‘Meet the Parents’ Today

‘Meet the Parents’ Today (self-righteous, incompetent, vengeful)

            And yet apparently possessed of ‘rights’. But the very being of a parent – that one has children – is not itself a right but rather a privilege. Not all those who desire children can have them, many lose children whom they wished to keep, and children themselves will eventually judge their parents, and some of those will vanish from the latter’s ken for whatever perceived injustice they had endured. Even so, if we do not speak of simply having children as a right, which we cannot, perhaps there is some other meaning to the desperate and disparate call to arms that self-styled parents’ groups have of late sounded? For they gird themselves against all other social institutions and even the family, of which they are generally and inordinately so proud, is seen as no longer the family anymore. For some it is the schools, for some the State, for fewer a church, this one or that, for others the ministries of child welfare, and for some it is other parents, judged lapsed and prolapsed in their moral obligations. But whatever or whomever may be the villain in the parental imagination, the lash of this lens is never turned toward themselves.

            So, I will do it for them. At once it is sage to recall that over 95% of child abuse occurs in the home, committed by persons well-known to the victim. The litany of largesse is not of specific interest, only the social fact itself. Almost all the remainder is perpetrated by coaches, teachers, trainers, and other adults who have some intimate contact and power over the child. Sports coaches are now belatedly living the infamy they deserve, at least some of them, as well as a few ‘Christian’ educators, but the vast majority of villains escape yet. The privacy of the household remains a bulwark against both investigation and prosecution, an oversize mute shoved down the very throat of any youthful horn, a bastion of iniquity that euphemizes discipline while it euthanizes childhood. In short, parents might well be by definition abusive, even if the very best of them practice only some silent symbolic force and never bellow, shame their child with ne’er a finger laid upon, or ignore their child entirely in the name of ‘progressive’ parenting. Neo-fascists and neo-communists alike, parents straight across the political spectrum upshift their pressing incompetence into a distressing defence of ‘parenthood’ in the abstract, bereft of any detailed accounting of exactly what they do or have done in the day-to-day travails of helping children attain young adulthood.

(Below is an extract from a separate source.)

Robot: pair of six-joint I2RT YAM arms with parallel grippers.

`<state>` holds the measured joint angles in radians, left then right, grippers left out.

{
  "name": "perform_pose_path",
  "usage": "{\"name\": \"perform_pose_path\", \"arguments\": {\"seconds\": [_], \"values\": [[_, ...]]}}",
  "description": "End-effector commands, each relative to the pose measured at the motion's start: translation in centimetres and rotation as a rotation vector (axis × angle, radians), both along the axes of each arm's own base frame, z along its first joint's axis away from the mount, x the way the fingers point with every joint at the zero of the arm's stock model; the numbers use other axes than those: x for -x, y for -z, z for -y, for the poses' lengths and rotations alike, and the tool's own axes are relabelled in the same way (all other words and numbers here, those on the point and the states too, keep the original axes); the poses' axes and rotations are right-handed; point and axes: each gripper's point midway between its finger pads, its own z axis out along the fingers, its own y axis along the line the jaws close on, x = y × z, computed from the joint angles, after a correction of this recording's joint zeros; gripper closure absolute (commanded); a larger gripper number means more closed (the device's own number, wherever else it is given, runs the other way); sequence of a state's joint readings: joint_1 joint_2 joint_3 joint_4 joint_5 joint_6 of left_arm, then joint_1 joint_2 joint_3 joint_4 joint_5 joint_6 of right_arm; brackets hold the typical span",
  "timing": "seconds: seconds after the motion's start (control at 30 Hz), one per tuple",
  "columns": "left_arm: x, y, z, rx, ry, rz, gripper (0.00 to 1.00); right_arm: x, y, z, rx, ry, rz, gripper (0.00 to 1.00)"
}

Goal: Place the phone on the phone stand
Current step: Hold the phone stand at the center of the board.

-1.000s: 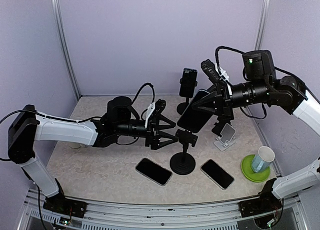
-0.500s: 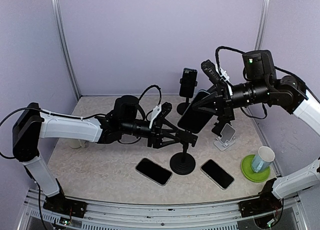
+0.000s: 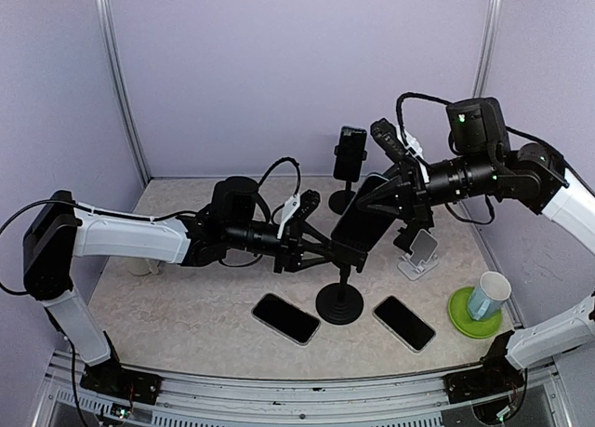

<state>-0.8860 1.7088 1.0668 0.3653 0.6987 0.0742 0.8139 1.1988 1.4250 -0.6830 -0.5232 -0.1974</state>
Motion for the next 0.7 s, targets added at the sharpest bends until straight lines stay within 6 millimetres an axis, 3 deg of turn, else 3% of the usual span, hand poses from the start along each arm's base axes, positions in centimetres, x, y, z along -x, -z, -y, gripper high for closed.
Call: {"name": "perform_pose_path", "arguments": {"seconds": [0.0,0.17,0.4,0.67], "values": [[-0.1,-1.1,0.2,0.027,0.001,0.016,0.69,-0.4,-1.2,0.0,-0.041,0.006,0.05,1.0],[0.1,-1.2,0.5,0.03,0.007,0.018,0.84,0.0,-0.5,-0.6,-0.033,-0.04,0.026,1.0],[0.4,-1.6,0.7,0.039,0.021,0.025,0.87,0.1,1.1,-2.4,-0.007,-0.137,-0.03,1.0],[1.0,-1.2,0.9,0.044,0.034,0.02,0.88,-0.5,4.8,-4.5,0.081,-0.232,-0.118,1.0]]}}
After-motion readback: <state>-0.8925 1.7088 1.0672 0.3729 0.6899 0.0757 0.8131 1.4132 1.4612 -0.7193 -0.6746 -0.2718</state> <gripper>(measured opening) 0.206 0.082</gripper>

            So let us then ‘imagine’. Parents abuse officials of organized sports, they oust teachers and coaches from school programs, they get themselves elected to school boards and promptly ban books and other media, they rail against laws that protect children – for they well know against whom these laws are directed – and they seek at every turn to justify to their bad conscience, if they maintain one at all, that in doing so, they are good parents, yes they are. Parents dictate to teens long after any need of direct dependence has passed. They place limits of time, space, association, and activity upon youth, often contrary to the legal code. They crow about their ‘experience’, their ‘life wisdom’, and how ‘they used to be a teenager’ and now they know so much better. They enroll their children in summer camps after the legal age at which young people may stay by themselves, they choose at every turn the truncated lists from which only then such youth may choose, and they threaten their own children when, perhaps rarely enough, the young person demands a rationale, a reason, a right which indeed is their shared human birthright. Summarily, in the concise words of one of England’s poet laureates, ‘they fuck you up, your parents do’.

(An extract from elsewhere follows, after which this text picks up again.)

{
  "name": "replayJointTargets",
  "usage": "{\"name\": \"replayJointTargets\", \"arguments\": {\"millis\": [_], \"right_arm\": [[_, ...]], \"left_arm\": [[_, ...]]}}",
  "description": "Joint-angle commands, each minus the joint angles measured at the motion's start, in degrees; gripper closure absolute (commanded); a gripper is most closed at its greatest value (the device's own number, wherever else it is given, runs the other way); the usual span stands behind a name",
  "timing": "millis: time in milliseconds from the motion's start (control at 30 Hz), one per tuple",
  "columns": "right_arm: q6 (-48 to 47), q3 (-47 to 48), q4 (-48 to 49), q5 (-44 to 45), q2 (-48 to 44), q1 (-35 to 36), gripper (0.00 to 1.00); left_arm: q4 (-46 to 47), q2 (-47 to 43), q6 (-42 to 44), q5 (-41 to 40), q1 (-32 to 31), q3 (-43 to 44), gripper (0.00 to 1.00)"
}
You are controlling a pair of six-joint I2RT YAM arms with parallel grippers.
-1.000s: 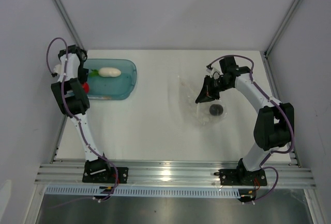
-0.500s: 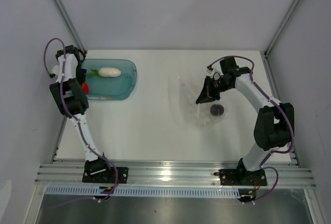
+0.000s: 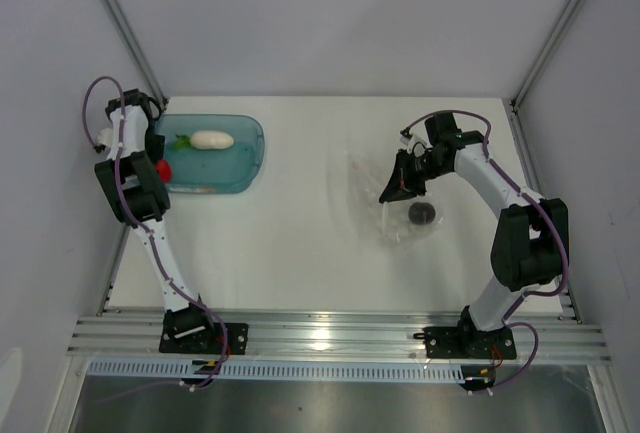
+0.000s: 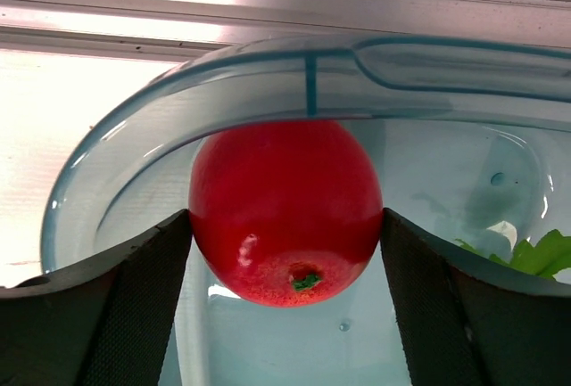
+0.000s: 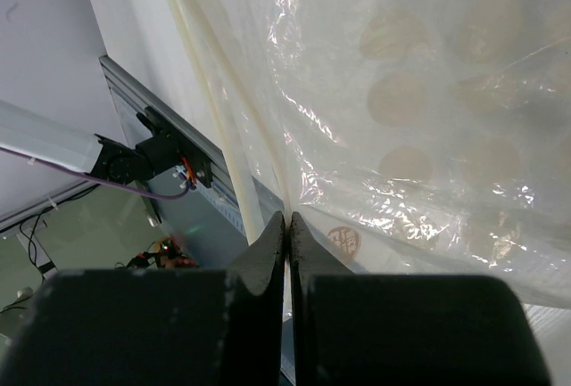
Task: Place the food in the zip-top bag and seal the zipper
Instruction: Pick up the fake vegetable from the bin.
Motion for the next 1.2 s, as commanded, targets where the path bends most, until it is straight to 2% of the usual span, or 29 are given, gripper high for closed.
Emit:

            High time to return the favour, in my opinion. For there seems to exist no publicly purveyed position of parenting that has anything to do with the child’s best interests. On the one side we witness with dismay a seething barbarism which believes in a vapid Victorian domesticity – adult women are victims of this outlook as well, though many appear to revel in it nonetheless; there are as many Juliettes out there as Justines perhaps – and more than this, far more, this side attempts to either convert or enslave the rest of us to its dreary druthers. On the other we find a patent and oblivious neglect of the most basic understanding that children do need our guidance and our skills, whatever little wisdom we might indeed possess in a world that is no longer quite our own, and of the utmost, the idea that being an adult means taking responsibility for things even when it isn’t your fault. For every fascism the controlling possessive parent exerts, there is a corresponding anti-fascism which, in its perverse sense of ‘freedom’, teaches children to think only of themselves and to be only whatever it is they fashionably imagine they are. On the one side there is a fetish for physical abuse, on the other, a reliance upon that emotional. The playground battle that exists between these two versions of parenting is not only cliché it truly is juvenile, far more so than almost anything an actual child gets up to or believes in. And these are the role models we wish to present to our children!

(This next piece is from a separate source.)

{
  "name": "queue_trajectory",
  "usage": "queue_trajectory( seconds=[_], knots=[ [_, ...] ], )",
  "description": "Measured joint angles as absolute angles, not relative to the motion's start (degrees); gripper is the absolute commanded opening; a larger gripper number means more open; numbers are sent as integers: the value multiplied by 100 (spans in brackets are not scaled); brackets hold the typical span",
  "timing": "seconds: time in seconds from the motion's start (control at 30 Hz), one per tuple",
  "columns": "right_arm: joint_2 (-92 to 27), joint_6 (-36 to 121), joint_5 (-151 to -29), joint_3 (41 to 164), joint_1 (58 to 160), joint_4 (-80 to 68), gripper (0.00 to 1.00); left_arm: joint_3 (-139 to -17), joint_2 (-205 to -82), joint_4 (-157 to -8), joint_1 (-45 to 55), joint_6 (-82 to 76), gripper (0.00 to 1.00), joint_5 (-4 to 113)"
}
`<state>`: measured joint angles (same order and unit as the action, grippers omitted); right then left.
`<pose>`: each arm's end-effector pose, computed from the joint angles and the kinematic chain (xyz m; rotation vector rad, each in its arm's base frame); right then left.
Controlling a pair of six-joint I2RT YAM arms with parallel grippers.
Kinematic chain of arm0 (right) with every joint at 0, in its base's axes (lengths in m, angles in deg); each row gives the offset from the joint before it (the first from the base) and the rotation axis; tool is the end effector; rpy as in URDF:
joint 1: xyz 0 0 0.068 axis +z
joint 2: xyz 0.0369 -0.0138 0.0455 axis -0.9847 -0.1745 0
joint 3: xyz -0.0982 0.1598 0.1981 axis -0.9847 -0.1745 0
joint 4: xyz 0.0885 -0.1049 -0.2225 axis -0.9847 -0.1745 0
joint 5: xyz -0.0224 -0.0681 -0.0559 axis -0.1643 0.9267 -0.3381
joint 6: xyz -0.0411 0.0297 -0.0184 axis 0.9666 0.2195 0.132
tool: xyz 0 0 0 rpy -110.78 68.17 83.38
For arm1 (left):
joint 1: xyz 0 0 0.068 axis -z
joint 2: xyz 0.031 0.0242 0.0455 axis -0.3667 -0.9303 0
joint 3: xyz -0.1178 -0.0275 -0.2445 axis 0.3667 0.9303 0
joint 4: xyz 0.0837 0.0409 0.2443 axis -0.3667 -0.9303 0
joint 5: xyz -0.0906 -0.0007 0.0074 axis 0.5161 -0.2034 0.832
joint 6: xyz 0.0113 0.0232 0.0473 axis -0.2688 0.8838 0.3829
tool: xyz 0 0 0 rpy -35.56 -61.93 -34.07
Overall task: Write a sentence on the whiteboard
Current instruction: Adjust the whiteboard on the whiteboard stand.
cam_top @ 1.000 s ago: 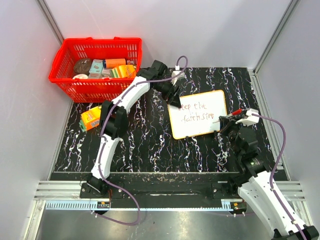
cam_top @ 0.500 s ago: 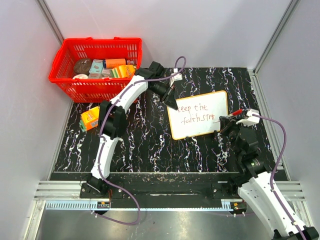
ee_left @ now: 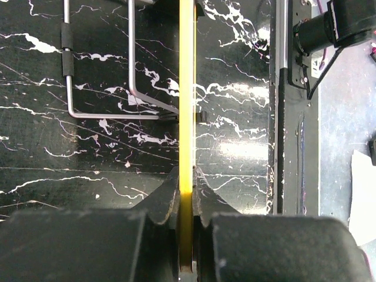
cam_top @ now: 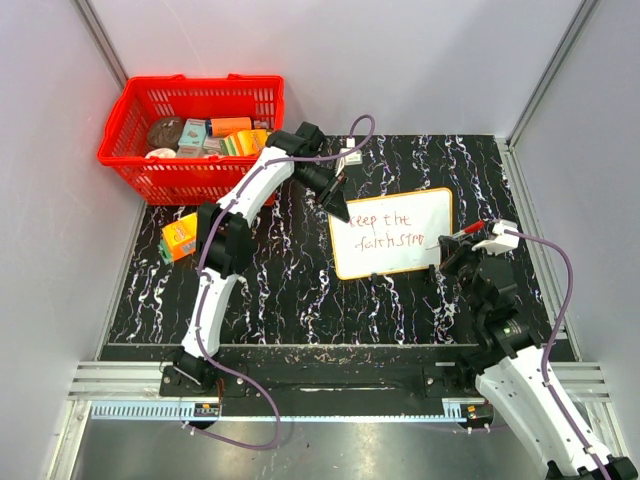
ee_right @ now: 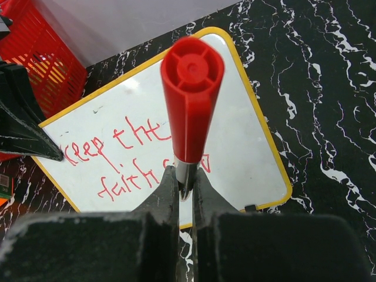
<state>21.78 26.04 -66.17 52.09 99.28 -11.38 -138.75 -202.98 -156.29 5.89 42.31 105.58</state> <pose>0.1339 0.0367 0.2704 0.2670 1.6905 0.3223 0.4116 -0.2478 0.2606 1.4298 2.0345 -1.3876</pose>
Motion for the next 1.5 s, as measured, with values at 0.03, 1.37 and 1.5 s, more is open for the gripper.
queue_trajectory(
  seconds=[0.03, 1.37, 1.5],
  knots=[
    [2193, 2604, -6624, 5209, 9928, -1153, 0, -13895, -20298, -15675, 589, 4285, 0, 10547],
    [2628, 2499, -6796, 5211, 9928, -1518, 0, -13434, -20300, -14727, 1345, 3365, 69, 8443],
    [2637, 2499, -6796, 5211, 9928, -1520, 0, -13108, -20097, -14344, 1384, 3214, 82, 7986]
  ],
)
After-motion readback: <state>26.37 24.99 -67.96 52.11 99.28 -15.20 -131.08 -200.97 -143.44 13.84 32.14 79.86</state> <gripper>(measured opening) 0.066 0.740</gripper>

            Is it any wonder that social institutions other than the family have stepped in to do, well, something or other. Psychotherapy as an industry has heard the clarion call, education as a pedagogy, government as a morality; the counselor, the teacher, the politician – most of whom as well parents, we may presume – all proffering their vested interests to the by now numb and cynical youth whose future, along with our own, is ever in grave doubt due to the wider geopolitical actions of juvenile adulthood. ‘Your family made you suicidal? Here, let me fix that.’ ‘Your family can’t teach you everything you need to know, but we can.’ ‘I’ll pander to parents since they vote and you don’t, sweetheart, but you can still trust me.’ In every direction the young person looks today, she observes reality but sees evil. Where, she might ask, is the one place I can go where there are people who will love me, accept me for who I want to be, provide for me a livable future without unreasoned fear and unjustified death? Where is the place in my human heart that I was told the family occupied?

            I am rightly ashamed, as a philosopher and an ethicist, to respond with ‘I don’t know’. It cannot be an easy thing to be told, when still a teenager, that one is basically on one’s own. That is the reality, and though value-neutral in the objective sense, one as a person still has to live in it; endure the evil, savor the good when present, suffer the sorrow and enjoin the joy. The wisest thing I can say to youth today is the same thing that was said to them 2.5 millennia ago; the unexamined life is not worth living. Insofar as our world objectively promotes self-examination at every turn, all is not lost. As for myself and my wife, who are not parents, we have the somber solace of knowing that, in not being so, we remain in excellent company.

            G.V. Loewen is the author of over 55 books in ethics, education, social theory, health and aesthetics, as well as fiction. He was professor of the interdisciplinary human sciences for over twenty years.